▶ _Exercise aim_: In the data, find each line where the word "black" appears and list that line.

▶ _Material shown_:

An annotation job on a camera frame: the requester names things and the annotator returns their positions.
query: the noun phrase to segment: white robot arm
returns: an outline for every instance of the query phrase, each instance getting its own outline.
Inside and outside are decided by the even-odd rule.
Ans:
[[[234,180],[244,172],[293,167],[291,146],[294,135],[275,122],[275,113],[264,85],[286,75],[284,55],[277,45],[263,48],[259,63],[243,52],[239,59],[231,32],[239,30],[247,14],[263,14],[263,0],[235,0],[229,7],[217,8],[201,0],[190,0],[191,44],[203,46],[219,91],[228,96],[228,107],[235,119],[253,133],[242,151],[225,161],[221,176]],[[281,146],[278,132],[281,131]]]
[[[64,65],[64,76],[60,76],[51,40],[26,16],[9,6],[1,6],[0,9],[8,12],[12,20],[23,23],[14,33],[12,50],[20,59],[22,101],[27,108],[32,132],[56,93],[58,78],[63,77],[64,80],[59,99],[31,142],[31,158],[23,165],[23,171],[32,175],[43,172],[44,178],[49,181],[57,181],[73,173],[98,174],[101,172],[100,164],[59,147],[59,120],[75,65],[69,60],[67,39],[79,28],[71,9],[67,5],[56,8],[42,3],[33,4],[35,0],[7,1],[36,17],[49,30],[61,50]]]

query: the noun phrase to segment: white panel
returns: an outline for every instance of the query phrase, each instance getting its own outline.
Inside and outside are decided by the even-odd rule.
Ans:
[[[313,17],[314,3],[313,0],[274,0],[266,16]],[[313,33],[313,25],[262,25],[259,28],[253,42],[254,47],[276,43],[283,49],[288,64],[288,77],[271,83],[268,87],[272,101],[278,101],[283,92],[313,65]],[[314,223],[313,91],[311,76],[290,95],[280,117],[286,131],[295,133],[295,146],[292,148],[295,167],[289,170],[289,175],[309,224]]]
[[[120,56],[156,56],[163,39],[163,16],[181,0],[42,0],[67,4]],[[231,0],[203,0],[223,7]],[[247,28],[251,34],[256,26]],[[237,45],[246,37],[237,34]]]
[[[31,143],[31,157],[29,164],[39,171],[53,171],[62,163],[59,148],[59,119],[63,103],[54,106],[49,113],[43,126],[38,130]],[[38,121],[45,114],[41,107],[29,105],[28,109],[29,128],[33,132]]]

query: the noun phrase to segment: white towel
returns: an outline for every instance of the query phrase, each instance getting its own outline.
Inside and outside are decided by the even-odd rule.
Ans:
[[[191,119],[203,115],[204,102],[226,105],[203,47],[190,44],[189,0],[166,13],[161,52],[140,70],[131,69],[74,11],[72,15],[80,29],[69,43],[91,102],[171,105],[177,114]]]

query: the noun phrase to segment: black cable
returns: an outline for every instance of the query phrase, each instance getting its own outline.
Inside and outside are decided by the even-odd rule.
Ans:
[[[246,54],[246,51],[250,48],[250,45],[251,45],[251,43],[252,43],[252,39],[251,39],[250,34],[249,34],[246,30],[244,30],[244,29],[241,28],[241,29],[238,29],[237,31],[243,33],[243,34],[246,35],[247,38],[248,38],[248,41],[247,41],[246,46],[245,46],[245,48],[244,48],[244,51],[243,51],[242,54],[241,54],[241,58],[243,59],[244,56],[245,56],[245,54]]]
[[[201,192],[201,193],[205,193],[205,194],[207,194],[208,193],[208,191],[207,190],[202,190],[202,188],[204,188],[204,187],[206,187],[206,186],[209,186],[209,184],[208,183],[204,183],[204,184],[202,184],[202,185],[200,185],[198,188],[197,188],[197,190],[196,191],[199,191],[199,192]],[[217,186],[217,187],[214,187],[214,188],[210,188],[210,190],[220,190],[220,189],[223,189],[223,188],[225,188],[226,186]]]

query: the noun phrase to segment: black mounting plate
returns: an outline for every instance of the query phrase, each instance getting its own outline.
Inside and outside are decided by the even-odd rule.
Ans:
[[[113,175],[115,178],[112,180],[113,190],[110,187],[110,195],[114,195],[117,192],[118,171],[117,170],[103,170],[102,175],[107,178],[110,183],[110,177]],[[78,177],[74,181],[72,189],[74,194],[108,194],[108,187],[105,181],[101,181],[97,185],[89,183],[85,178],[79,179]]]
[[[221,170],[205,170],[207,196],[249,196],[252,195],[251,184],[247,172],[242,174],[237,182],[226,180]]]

▶ _Result below_:
query: the noun phrase to segment: black cable
query: the noun phrase to segment: black mounting plate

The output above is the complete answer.